Elmslie v. Thurman

Citation87 Miss. 537,40 So. 67
CourtUnited States State Supreme Court of Mississippi
Decision Date26 February 1906
PartiesBRIDGET ELMSLIE v. MARGARET E. THURMAN ET AL

FROM the chancery court of Washington county, HON. PERCY BELL Chancellor.

Mrs Elmslie, the appellant, was complainant in the court below Mrs. Thurman and others, the appellees, were defendants there. From a decree in defendants' favor the complainant appealed to the supreme court.

The complainant, by her bill in chancery, sought to enforce a vendor's lien arising out of a conveyance from James Campbell to H. and J. D. Nichols, the complainant being the assignee of the notes evidencing the purchase money. On the trial in the court below, the chancellor sustained the objection of the defendants to the introduction of a certified copy of the deed from Campbell to the Nicholses, on the ground that the deed was not properly acknowledged, and therefore not entitled to be recorded, and also excluded the notes which complainant offered in evidence, and dismissed the bill, the instrument on which the suit was based not being produced at the hearing.

Decree reversed.

A. J Rose, for appellant.

The chancellor, in excluding the certified copy of the deed and the notes sued on, acted on the theory that, as the bill waived answer under oath, it was not incumbent upon the defendant to do more than deny, as she did, on information and belief, the execution of the deed from Campbell to the Nicholses, and that his denial, not under oath, put plaintiff to proof of execution of the deed and notes. That this view of the chancellor was erroneous is settled in Wanita Woolen Mills v. Rollins, 75 Miss. 253 (S.C., 22 So. 819); Kendrick v. Kyle, 78 Miss. 293 (S.C., 38 South Rep., 951); Brown v. British, etc., Co., 86 Miss. 388 (S.C., 38 So. 312); Masonic, etc., Association v. Simmons, 86 Miss. 470 (S.C., 38 South. Rep., 791).

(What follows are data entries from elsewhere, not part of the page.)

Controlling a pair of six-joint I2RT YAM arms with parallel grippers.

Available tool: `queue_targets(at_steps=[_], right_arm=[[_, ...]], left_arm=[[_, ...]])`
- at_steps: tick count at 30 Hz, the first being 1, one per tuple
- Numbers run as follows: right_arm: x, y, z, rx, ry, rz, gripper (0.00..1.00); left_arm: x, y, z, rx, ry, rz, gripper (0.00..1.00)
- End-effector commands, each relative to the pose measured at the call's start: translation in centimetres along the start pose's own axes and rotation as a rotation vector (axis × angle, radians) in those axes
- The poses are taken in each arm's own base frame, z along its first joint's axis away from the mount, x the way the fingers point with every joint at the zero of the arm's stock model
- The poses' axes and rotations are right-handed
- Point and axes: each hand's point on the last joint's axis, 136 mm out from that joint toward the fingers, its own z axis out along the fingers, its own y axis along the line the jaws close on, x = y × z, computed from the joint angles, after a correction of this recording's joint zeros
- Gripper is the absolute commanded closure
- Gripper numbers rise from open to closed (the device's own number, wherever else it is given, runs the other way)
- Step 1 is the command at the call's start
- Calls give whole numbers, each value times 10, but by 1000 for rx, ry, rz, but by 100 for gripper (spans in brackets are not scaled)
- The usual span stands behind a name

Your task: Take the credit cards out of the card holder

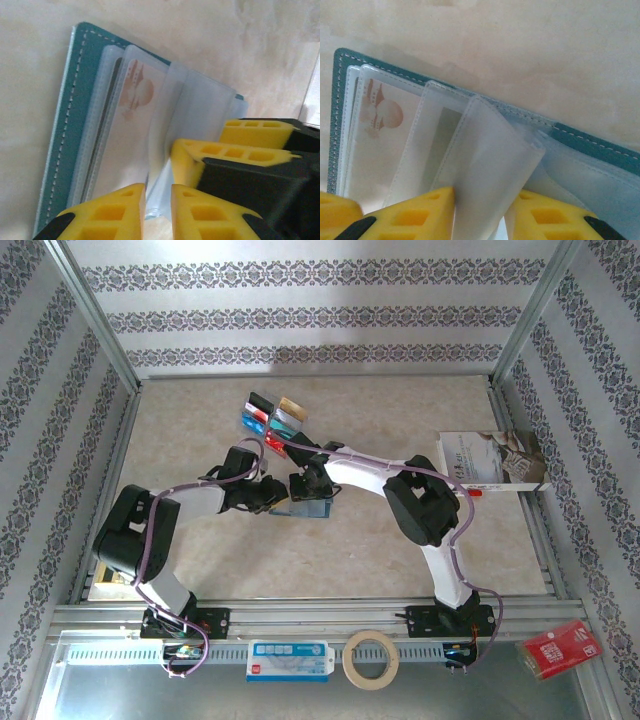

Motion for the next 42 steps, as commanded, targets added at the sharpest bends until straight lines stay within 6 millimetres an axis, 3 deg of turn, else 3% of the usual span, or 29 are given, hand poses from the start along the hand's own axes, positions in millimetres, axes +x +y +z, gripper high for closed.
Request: queue_targets(at_steps=[1,5,12,20,27,33,42], right_arm=[[27,-14,13,18,98,19,66],[24,-12,11,-11,91,36,66],[12,2,-3,-112,57,51,66],[-34,29,-77,-429,-130,122,56],[-48,17,-115,-517,-246,217,53],[-47,-4,-127,-452,-323,250,52],[-48,-25,-141,-407,-391,345,50]], left_arm=[[7,9,6,-46,35,17,78],[11,17,9,-95,56,31,78],[17,4,12,-37,87,62,79],[19,-12,7,15,92,90,78],[16,-44,7,96,87,130,73],[18,-72,10,168,84,168,61],[20,-70,39,116,111,169,47]])
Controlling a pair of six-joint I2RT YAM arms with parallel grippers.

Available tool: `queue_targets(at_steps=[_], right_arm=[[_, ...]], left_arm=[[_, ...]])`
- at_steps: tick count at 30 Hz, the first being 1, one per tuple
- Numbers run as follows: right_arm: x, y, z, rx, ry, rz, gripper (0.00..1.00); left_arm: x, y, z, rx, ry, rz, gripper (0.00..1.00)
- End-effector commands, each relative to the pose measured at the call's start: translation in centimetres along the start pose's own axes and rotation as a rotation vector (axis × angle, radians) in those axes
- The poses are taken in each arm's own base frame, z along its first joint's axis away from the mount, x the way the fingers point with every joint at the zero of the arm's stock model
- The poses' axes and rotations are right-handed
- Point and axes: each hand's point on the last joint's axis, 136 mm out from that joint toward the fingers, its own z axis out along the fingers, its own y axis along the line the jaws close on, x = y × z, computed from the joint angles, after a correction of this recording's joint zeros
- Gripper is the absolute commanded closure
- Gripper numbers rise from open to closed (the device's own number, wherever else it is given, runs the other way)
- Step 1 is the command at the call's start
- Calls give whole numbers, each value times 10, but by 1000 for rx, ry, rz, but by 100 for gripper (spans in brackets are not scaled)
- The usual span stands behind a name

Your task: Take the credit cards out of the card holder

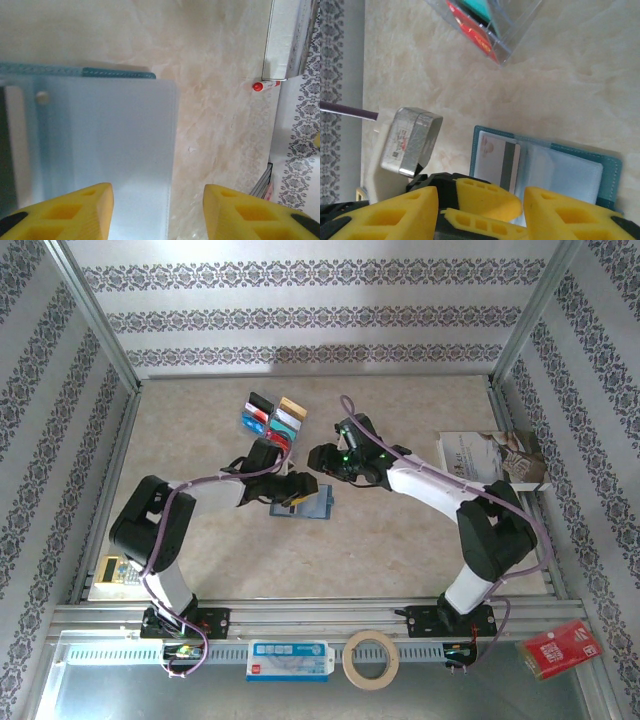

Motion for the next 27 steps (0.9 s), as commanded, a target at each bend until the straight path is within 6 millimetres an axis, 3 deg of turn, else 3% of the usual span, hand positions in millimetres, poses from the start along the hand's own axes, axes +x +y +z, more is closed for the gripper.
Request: queue_targets(at_steps=[1,7,14,21,27], right_arm=[[-12,0,-17,10,-83,57,50],[-9,-4,-28,18,-118,193,44],[7,-18,-19,55,-70,219,39],[26,-11,6,21,-6,234,42],[50,-7,45,24,66,253,52]], left_arm=[[-1,3,11,-19,6,1,47],[-8,3,-2,-72,-48,33,46],[-18,19,-29,-117,-122,-3,43],[-26,58,-67,-200,-192,-76,42],[-24,71,-66,-212,-167,-98,51]])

The defenses presented were affirmative defenses, and no testimony was introduced to sustain them. The burden of proof was on defendant as to affirmative matter set up in the answer. Osborne v. Crump, 57 Miss. 622.

Percy & Campbell, for appellees.

Counsel for appellant, in his brief, seems to misapprehend entirely the reason for the objection made to the introduction of the certified copy of the deed, and relies upon the case of Wanita Woolen Mills v. Rollins, 75 Miss. 253 (S.C., 22 So. 819), and the subsequent cases approving it, his contention being that appellant was not put upon proof of the execution of the deed, because its execution was not denied in the answer under oath.

This rule seems to be established by the cases cited by him, but it does not affect the principle contended for by us--namely, that it was necessary for him to produce upon the hearing the original deed, or, having accounted for its nonproduction, to prove its contents, or to produce a duly certified copy of the instrument, provided it was properly recorded.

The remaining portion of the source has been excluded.